(Dataset items)
=======

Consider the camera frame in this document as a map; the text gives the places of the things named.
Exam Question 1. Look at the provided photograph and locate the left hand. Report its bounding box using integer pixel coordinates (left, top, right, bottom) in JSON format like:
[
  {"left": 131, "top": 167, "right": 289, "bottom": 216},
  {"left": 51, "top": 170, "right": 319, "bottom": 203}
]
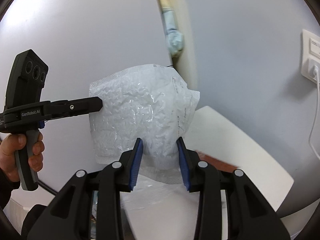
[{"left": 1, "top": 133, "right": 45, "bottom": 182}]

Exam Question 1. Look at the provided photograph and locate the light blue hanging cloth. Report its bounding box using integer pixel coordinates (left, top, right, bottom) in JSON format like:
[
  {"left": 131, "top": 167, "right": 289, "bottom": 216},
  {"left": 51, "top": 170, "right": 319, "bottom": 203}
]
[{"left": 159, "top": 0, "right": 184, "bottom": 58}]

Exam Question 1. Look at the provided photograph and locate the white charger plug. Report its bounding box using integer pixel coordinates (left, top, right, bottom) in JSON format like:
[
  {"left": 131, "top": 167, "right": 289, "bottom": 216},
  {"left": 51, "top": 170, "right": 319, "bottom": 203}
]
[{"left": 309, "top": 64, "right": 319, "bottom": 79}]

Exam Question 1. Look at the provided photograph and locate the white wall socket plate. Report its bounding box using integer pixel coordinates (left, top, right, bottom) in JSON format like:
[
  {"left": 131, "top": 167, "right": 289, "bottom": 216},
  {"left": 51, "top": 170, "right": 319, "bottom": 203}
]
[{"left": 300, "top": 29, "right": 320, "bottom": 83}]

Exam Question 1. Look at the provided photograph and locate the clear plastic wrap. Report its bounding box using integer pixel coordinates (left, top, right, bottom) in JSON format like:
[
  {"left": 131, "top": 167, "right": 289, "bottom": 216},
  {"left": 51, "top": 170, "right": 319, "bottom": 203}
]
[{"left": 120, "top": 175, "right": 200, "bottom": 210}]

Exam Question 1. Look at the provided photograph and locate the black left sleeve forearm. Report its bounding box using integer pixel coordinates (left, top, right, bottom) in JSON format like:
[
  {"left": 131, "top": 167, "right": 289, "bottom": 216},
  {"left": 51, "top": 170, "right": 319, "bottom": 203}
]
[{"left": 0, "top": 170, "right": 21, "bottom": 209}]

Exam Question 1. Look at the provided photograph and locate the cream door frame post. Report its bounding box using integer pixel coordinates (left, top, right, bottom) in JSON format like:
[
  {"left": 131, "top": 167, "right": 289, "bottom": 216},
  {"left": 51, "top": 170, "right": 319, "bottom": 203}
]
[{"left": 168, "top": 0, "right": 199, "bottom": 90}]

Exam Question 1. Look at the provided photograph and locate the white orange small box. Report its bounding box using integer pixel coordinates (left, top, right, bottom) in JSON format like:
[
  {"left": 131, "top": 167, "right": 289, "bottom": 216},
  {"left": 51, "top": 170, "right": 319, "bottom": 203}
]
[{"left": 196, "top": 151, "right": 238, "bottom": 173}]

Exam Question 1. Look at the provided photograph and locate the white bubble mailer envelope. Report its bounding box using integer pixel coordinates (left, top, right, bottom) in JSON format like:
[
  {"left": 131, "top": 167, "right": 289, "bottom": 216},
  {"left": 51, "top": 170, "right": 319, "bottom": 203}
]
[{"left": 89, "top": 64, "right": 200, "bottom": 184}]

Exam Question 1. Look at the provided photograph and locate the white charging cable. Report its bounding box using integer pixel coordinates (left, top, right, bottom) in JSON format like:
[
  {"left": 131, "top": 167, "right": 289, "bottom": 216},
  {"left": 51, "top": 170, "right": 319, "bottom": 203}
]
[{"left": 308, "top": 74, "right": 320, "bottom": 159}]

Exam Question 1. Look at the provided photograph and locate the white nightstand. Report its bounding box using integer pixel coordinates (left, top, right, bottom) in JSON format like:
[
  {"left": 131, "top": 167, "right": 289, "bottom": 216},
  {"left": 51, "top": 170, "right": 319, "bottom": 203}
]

=======

Every line above that holds the string "frame" should be copied out.

# [SOLUTION]
Consider the camera frame in this document as a map; the text gives the places of the things named.
Exam Question 1. Look at the provided photograph and locate the cream door frame post. Report its bounding box using integer pixel coordinates (left, top, right, bottom) in JSON format like:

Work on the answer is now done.